As we look around America we notice there are different types of wealth and that puts humans into certain types of class. There is an upper ranked class which income falls between $42,000-$126,000 yearly, middle class which job income falls between $25,000-$100,000 yearly, and the lower class which job incomes falls between $32,500-$60,000 yearly. Because of these social classes American’s have decided to make stereotypes based on how people are raised and families they come from. Why is the way you live based on the job and amount of money you are making? Because of the different waged incomes, society has pointed out certain lives for people.

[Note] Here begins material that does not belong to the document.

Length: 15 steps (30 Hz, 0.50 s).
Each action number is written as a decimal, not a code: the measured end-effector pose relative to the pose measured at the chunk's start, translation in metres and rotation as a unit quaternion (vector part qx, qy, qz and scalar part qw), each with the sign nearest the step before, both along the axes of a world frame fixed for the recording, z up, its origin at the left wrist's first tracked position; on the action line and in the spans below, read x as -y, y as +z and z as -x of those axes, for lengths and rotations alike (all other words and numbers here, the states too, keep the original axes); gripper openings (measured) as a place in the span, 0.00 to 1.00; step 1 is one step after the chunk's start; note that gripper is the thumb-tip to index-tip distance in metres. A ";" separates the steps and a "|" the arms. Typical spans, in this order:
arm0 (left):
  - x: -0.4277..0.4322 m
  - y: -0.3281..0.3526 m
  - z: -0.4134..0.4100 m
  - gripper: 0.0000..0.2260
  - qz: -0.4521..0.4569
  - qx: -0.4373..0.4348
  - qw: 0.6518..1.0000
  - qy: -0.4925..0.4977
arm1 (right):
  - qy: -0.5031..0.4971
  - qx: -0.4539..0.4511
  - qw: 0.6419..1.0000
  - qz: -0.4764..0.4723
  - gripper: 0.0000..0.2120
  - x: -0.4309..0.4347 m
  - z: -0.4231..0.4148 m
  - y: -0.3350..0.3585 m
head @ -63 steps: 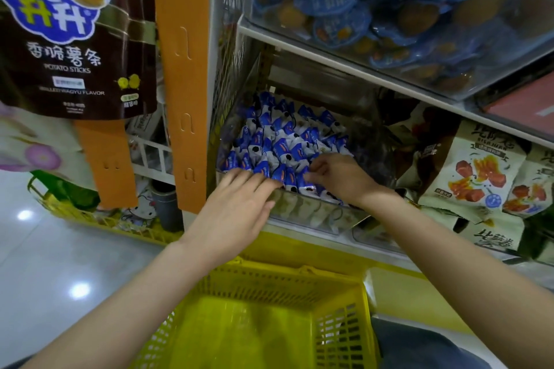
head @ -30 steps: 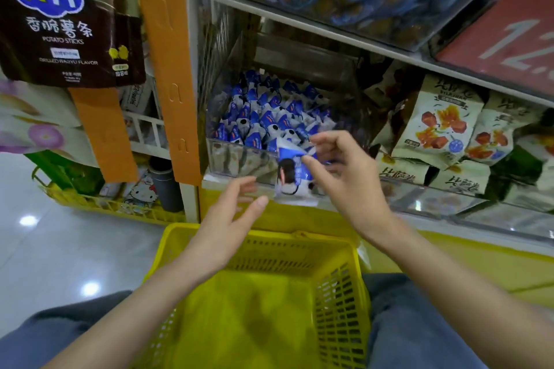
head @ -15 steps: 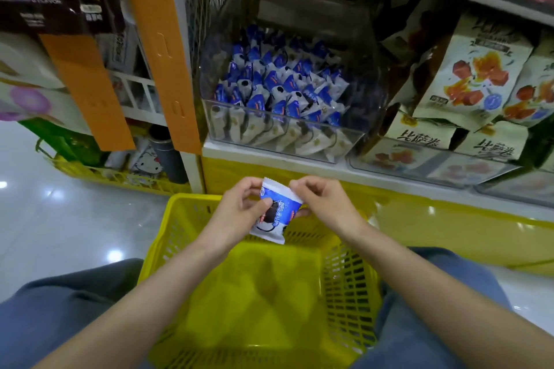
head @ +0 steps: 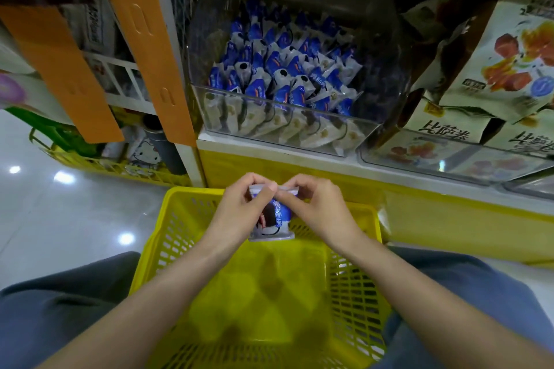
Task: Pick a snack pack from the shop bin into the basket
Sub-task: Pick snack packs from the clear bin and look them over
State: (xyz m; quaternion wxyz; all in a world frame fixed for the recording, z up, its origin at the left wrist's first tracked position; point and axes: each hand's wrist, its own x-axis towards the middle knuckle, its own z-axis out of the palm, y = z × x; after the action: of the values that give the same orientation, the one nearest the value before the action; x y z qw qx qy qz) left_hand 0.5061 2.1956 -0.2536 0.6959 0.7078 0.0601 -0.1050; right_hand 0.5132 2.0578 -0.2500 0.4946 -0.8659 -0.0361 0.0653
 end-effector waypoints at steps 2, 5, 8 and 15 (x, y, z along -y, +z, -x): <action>-0.001 -0.003 0.001 0.08 -0.013 -0.006 1.000 0.002 | 0.039 0.081 0.992 0.094 0.05 -0.001 0.005 0.000; 0.000 -0.006 0.003 0.09 0.001 -0.039 0.999 0.011 | 0.066 0.201 0.954 0.211 0.08 -0.001 0.009 0.003; 0.001 -0.006 0.004 0.07 0.038 -0.067 0.997 0.017 | 0.077 0.248 0.933 0.250 0.09 0.001 0.011 0.003; -0.001 -0.006 0.010 0.11 0.073 -0.089 0.993 -0.008 | -0.137 0.005 0.990 -0.043 0.05 0.005 0.001 0.003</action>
State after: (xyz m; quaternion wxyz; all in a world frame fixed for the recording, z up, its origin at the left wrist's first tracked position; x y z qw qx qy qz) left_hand 0.4961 2.1963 -0.2592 0.7366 0.6435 0.1089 -0.1773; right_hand 0.5122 2.0530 -0.2473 0.5354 -0.8410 0.0772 -0.0092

Growing up as children we don’t exactly notice the amount of money our parents make until we are about the age of thirteen, or also known as, the middle school era when you want to have all the coolest trends that are now “hot” and “in”. The food we eat, the clothes we wear, our education levels, and our religious and political views, and the houses we live in all depend on our social lives. From sociology research the evidence strongly suggests that socialization varies on social class, or the wealth, power, and prestige rankings that individual holds in society. (Working Class/Lower Class, para. 1-3).
Parents that are upper-middle class and middle-class in the United States usually have an above-average education and professional jobs. They tend to pass on the skills and values to their children to succeed in the subculture of their social class. Parents in the working-class tend to pass on to the children their cultural values of respect and authority and lessons that will be useful to their children also have blue-collar jobs. They expect their children to be neat, clean, well mannered, honest, and obedient students and workers. (Lareau, Annette, and Dalton Conley, pg. 112-113).
There have been many stereotypes judging off of the social classes. For example, some would say a child, who is bratty, rude, stuck up,...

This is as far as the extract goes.